Exercise prompt - Beginning at the first line of the data, print each line exactly, stopping after the line that contains "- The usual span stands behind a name".
★ ★ ★ ★ ★
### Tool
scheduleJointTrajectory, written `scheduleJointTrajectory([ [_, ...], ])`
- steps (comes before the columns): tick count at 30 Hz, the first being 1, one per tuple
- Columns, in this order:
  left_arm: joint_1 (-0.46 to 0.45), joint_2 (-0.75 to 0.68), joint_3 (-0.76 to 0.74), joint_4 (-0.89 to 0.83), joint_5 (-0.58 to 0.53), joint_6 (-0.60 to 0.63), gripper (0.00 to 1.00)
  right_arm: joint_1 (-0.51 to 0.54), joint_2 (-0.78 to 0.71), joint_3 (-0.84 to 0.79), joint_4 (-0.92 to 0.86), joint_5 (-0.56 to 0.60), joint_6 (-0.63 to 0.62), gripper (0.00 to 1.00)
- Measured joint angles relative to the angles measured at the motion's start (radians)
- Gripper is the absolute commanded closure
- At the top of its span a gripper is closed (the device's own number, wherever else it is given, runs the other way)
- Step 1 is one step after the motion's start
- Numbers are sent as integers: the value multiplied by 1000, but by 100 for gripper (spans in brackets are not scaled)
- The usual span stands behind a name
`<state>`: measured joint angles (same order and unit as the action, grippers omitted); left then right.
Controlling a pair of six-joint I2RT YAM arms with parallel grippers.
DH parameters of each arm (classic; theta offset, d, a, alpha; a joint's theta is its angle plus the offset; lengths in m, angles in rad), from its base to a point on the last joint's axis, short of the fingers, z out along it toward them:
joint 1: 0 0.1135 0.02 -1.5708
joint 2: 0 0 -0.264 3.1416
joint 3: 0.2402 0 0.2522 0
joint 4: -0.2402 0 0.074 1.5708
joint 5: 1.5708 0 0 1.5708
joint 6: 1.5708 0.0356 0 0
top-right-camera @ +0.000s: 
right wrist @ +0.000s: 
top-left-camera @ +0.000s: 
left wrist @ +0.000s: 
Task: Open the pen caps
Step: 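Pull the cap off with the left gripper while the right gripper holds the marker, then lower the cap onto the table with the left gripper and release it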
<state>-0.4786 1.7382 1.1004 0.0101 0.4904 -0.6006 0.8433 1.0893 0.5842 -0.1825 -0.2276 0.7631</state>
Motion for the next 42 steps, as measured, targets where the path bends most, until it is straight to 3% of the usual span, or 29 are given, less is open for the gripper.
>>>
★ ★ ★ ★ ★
Completed task -
### Tool
scheduleJointTrajectory, written `scheduleJointTrajectory([ [_, ...], ])`
- steps (comes before the columns): tick count at 30 Hz, the first being 1, one per tuple
- Columns, in this order:
  left_arm: joint_1 (-0.46 to 0.45), joint_2 (-0.75 to 0.68), joint_3 (-0.76 to 0.74), joint_4 (-0.89 to 0.83), joint_5 (-0.58 to 0.53), joint_6 (-0.60 to 0.63), gripper (0.00 to 1.00)
  right_arm: joint_1 (-0.51 to 0.54), joint_2 (-0.78 to 0.71), joint_3 (-0.84 to 0.79), joint_4 (-0.92 to 0.86), joint_5 (-0.56 to 0.60), joint_6 (-0.63 to 0.62), gripper (0.00 to 1.00)
- Measured joint angles relative to the angles measured at the motion's start (radians)
- Gripper is the absolute commanded closure
- At the top of its span a gripper is closed (the device's own number, wherever else it is given, runs the other way)
- Step 1 is one step after the motion's start
- Numbers are sent as integers: the value multiplied by 1000, but by 100 for gripper (spans in brackets are not scaled)
- The usual span stands behind a name

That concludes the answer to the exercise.